WORK INSTRUCTION: The lines to copy are those in the records below that hold the word "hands".

***** DATA PROVIDED *****

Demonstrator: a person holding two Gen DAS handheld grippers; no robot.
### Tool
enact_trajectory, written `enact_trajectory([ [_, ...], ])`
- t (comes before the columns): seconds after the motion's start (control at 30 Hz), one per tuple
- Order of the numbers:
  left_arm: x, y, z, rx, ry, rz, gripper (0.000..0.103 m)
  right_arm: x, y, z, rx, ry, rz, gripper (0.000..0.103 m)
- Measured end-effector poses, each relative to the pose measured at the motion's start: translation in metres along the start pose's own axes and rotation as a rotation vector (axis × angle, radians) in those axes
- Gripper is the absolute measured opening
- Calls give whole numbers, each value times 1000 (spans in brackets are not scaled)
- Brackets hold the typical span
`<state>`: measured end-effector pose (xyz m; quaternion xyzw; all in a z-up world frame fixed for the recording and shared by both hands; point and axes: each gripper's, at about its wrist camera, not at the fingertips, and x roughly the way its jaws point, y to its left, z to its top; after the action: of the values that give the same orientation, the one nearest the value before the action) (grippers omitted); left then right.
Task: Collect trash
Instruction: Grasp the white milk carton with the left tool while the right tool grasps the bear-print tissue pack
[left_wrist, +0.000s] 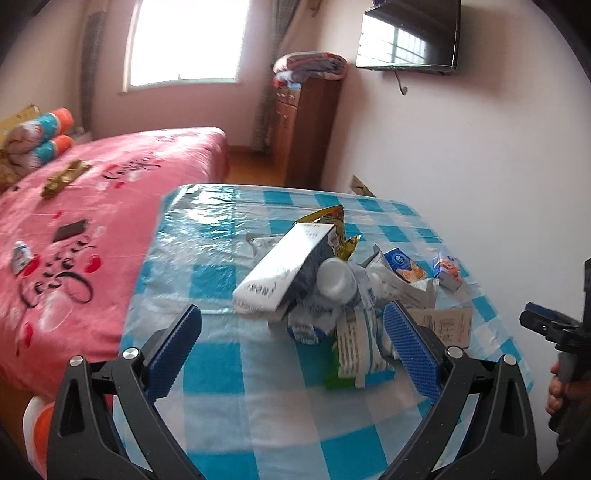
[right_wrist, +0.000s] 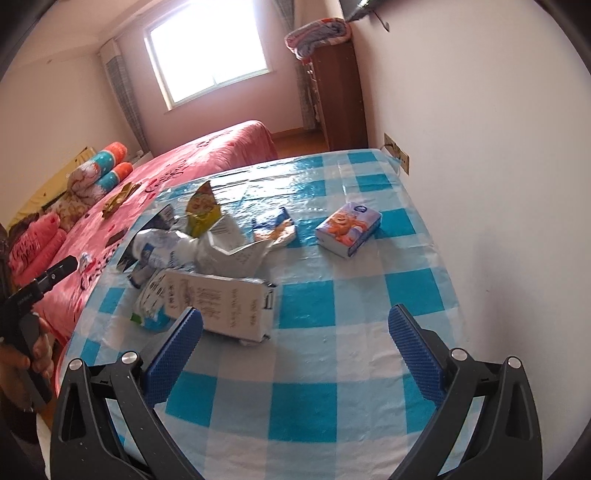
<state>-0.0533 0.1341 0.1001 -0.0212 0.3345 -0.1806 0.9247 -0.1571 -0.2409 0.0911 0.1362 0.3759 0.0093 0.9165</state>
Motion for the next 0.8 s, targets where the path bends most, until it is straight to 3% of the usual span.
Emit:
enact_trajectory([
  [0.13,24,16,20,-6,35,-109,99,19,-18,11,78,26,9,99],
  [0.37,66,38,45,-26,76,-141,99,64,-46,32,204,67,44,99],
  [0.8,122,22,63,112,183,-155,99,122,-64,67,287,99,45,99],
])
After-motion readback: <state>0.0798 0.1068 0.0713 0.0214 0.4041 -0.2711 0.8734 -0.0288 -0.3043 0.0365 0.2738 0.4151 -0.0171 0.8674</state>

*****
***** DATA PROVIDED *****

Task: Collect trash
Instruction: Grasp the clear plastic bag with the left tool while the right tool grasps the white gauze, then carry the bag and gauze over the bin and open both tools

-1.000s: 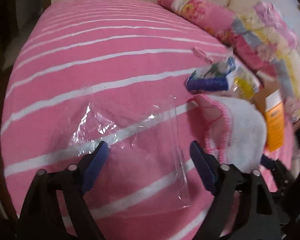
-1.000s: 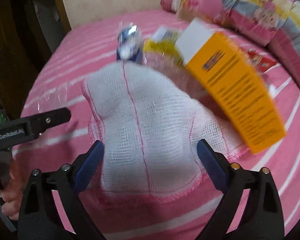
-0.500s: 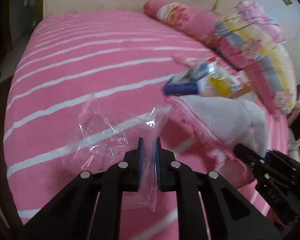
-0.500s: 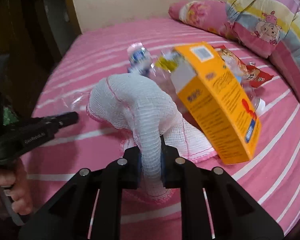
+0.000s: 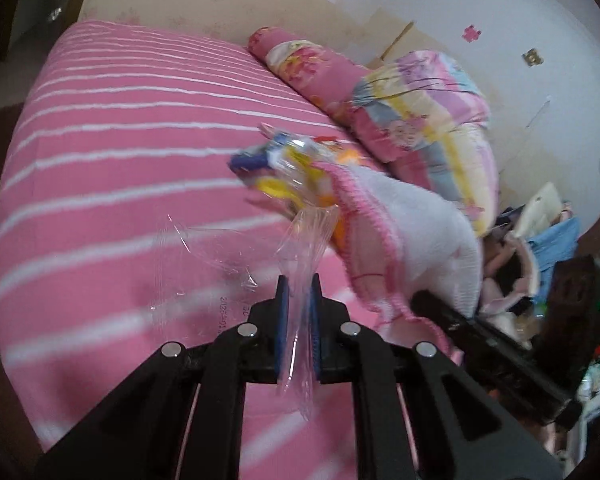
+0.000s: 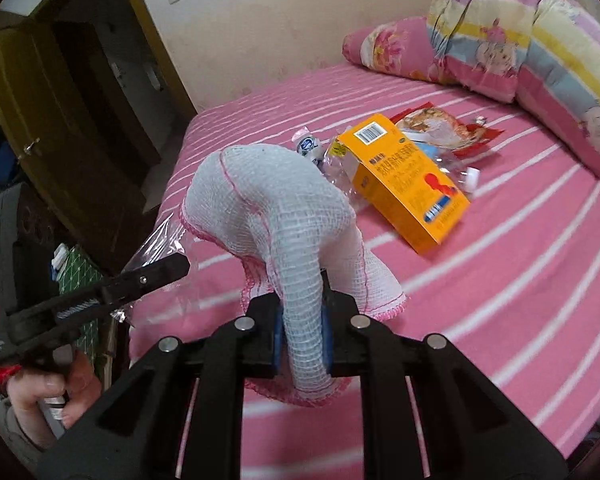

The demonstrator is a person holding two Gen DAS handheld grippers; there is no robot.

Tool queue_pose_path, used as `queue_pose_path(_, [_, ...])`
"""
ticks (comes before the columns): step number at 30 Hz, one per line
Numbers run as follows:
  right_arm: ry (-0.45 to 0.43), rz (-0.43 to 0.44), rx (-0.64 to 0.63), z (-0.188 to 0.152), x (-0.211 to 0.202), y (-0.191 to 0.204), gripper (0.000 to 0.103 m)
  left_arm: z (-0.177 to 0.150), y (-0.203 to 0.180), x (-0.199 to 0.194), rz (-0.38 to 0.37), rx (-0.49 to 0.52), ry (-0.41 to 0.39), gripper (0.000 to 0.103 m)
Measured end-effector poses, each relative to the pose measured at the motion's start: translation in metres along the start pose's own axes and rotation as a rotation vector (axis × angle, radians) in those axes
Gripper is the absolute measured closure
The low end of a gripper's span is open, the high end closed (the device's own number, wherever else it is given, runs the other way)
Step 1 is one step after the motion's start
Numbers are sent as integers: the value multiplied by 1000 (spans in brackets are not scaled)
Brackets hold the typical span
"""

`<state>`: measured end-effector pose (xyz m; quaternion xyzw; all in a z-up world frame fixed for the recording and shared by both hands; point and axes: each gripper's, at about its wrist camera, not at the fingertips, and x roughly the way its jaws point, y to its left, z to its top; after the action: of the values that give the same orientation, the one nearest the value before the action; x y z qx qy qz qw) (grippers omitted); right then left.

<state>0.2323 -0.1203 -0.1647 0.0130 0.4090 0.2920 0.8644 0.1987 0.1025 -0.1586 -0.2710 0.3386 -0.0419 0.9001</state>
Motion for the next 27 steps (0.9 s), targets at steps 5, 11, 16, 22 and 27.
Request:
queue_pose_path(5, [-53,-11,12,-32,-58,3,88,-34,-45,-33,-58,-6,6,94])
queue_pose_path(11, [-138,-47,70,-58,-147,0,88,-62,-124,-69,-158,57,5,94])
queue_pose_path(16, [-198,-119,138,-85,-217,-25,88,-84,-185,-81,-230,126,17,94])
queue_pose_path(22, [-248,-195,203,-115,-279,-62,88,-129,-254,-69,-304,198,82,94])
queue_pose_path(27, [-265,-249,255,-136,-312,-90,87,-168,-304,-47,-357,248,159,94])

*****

SOLUTION FOR THIS PROBLEM:
`<state>`: measured end-effector pose (xyz m; quaternion xyzw; all in a z-up world frame fixed for the recording and shared by both hands; point and axes: each gripper's, at about its wrist camera, not at the fingertips, and x roughly the way its jaws point, y to its left, z to its top; after the action: of the values that give the same orientation, the one nearest the value before the action) (grippers omitted); left then right.
`<state>`: measured end-effector pose (xyz m; quaternion xyzw; all in a z-up world frame fixed for the recording and shared by both hands; point and axes: each gripper's, at about its wrist camera, not at the fingertips, and x roughly the way its jaws point, y to its left, z to its top; after the action: of the values that give the same orientation, the one nearest the value before the action; x y z qx qy qz qw) (grippers omitted); right then left.

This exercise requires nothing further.